[Records from a collection]
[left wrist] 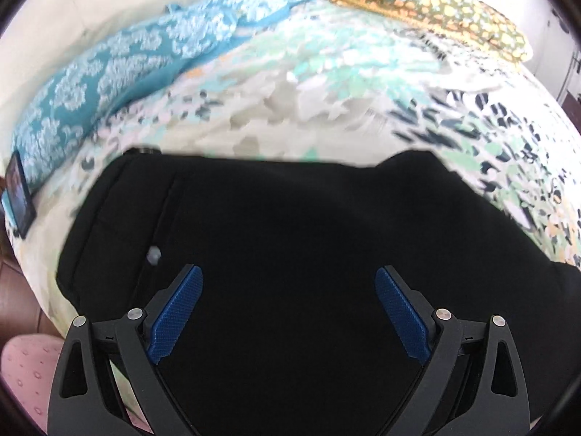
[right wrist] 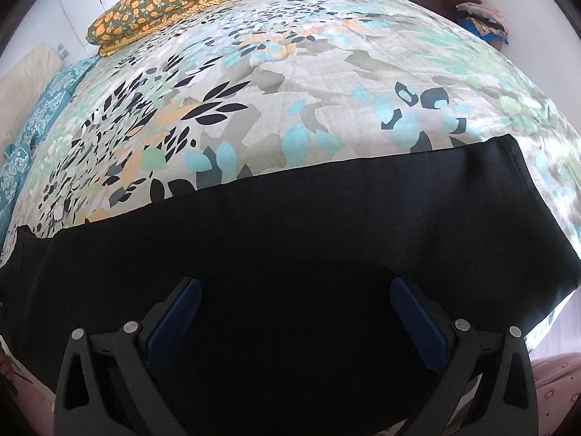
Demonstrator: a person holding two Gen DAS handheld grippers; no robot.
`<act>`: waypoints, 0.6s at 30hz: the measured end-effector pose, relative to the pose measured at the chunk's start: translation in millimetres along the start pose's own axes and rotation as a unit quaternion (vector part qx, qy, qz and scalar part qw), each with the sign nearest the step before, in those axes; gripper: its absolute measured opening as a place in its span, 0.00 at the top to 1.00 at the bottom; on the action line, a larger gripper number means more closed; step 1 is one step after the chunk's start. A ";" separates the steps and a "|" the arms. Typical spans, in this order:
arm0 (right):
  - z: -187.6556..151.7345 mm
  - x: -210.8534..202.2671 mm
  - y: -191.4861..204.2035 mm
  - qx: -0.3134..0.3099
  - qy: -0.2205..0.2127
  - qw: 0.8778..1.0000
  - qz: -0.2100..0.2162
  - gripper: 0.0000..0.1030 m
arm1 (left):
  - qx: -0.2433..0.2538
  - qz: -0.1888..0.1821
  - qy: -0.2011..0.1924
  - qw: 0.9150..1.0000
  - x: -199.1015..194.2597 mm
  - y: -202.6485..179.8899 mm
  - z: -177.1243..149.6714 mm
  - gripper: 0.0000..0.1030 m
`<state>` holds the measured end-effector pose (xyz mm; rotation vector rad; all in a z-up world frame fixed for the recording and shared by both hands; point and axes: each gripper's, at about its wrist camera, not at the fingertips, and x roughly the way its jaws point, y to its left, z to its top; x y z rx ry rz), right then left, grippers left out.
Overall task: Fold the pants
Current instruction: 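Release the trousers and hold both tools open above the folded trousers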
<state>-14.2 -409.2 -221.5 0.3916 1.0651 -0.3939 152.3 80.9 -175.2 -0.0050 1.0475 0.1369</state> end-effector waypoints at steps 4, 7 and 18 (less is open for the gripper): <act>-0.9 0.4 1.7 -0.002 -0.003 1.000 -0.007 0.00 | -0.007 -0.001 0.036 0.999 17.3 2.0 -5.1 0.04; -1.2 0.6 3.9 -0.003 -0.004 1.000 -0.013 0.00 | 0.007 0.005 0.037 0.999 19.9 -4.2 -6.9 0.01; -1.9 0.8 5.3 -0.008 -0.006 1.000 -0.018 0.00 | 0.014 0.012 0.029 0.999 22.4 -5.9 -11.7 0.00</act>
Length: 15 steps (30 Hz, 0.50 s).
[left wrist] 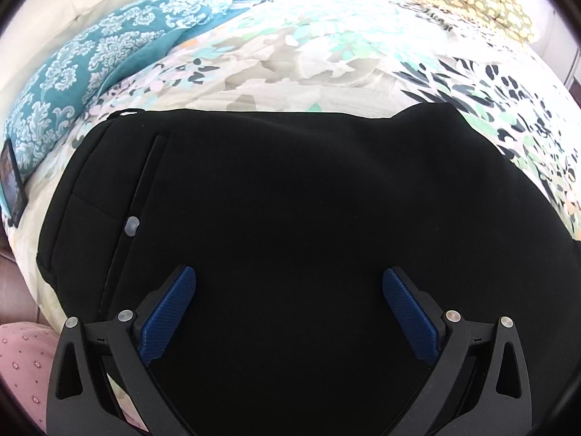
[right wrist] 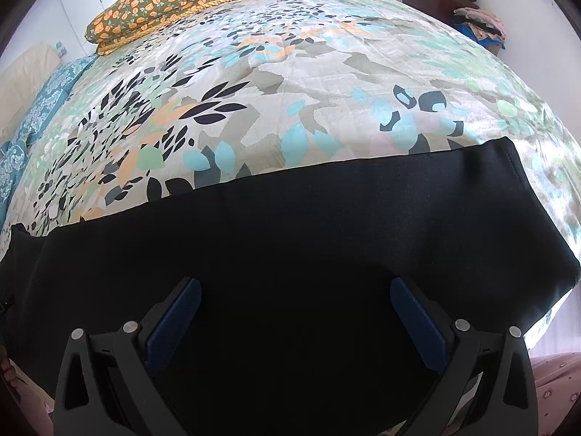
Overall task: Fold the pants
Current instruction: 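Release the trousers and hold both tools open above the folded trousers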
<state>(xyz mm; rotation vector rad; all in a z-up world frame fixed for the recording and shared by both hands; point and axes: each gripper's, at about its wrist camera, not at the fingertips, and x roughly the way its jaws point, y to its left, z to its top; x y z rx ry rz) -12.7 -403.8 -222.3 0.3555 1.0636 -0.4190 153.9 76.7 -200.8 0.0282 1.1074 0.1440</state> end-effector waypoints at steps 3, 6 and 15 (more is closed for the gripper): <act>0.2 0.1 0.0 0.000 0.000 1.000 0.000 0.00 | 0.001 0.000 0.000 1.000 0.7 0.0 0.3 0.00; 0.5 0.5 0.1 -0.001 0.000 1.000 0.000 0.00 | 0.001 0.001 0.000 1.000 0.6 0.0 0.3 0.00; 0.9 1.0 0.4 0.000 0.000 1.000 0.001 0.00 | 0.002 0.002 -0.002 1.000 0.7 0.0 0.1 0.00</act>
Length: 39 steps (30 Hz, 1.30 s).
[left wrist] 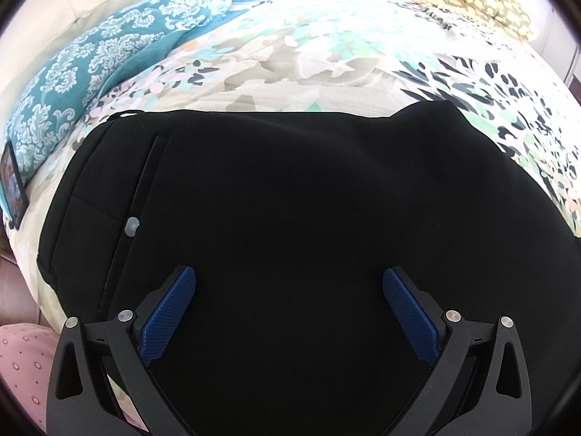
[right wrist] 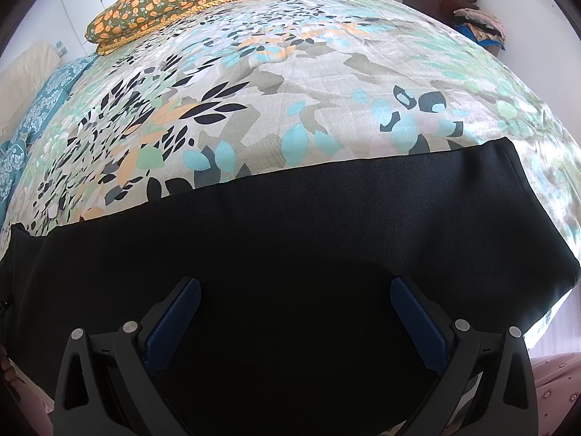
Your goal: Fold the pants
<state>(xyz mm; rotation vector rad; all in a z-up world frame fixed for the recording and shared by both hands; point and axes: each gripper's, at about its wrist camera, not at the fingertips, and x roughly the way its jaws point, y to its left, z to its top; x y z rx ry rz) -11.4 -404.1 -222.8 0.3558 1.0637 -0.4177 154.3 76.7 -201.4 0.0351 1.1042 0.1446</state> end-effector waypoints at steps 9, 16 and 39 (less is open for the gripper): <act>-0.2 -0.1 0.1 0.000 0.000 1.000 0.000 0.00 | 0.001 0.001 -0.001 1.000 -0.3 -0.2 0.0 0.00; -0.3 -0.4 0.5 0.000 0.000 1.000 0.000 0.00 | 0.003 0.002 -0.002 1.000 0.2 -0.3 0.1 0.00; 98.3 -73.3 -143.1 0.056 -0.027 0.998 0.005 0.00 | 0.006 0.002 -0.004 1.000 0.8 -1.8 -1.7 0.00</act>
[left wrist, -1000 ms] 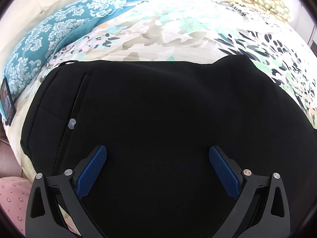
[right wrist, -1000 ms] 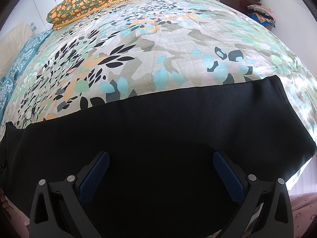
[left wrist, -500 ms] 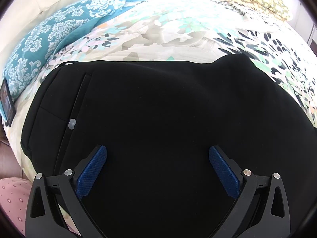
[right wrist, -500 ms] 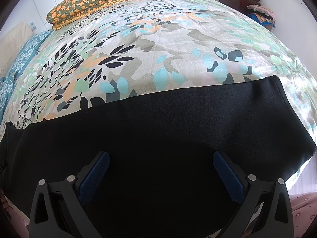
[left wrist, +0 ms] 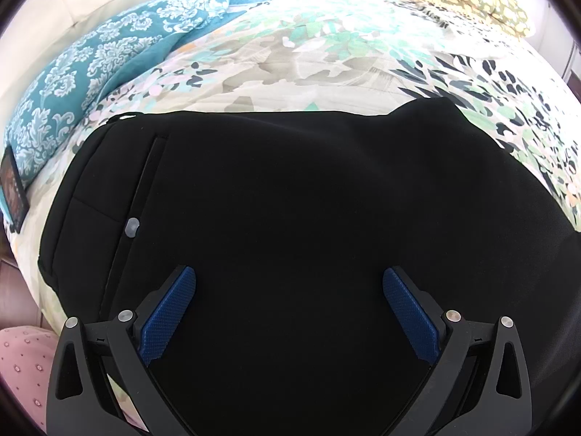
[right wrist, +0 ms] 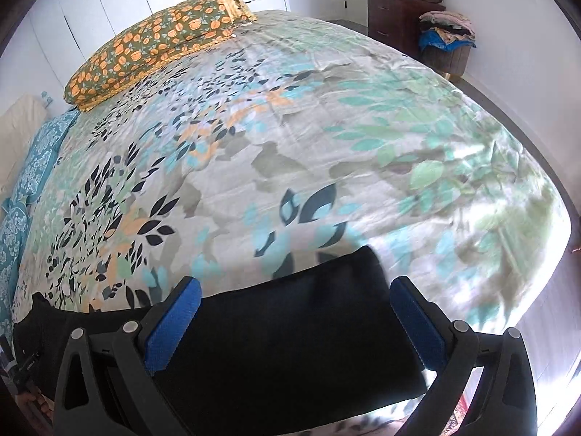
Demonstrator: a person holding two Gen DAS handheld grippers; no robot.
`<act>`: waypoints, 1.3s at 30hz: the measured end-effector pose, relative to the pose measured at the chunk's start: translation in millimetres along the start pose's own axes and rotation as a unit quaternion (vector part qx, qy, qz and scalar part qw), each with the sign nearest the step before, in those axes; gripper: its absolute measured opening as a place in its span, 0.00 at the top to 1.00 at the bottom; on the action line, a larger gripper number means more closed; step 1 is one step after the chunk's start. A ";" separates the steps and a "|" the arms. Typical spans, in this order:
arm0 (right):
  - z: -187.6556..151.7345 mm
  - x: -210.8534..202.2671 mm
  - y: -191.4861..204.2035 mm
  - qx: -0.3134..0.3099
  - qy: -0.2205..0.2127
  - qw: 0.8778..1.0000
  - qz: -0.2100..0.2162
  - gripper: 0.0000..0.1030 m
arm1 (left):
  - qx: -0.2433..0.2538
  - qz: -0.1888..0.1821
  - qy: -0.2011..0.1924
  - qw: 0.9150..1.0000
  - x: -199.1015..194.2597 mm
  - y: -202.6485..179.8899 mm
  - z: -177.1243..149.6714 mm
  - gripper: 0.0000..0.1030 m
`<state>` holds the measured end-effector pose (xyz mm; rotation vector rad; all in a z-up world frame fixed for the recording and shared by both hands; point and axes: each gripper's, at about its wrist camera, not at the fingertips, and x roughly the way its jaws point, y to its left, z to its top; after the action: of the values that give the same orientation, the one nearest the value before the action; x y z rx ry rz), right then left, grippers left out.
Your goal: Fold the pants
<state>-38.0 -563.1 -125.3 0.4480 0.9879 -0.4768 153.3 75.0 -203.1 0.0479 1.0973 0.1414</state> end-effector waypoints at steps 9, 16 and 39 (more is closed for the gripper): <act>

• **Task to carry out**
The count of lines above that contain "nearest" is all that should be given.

• **Answer space**
3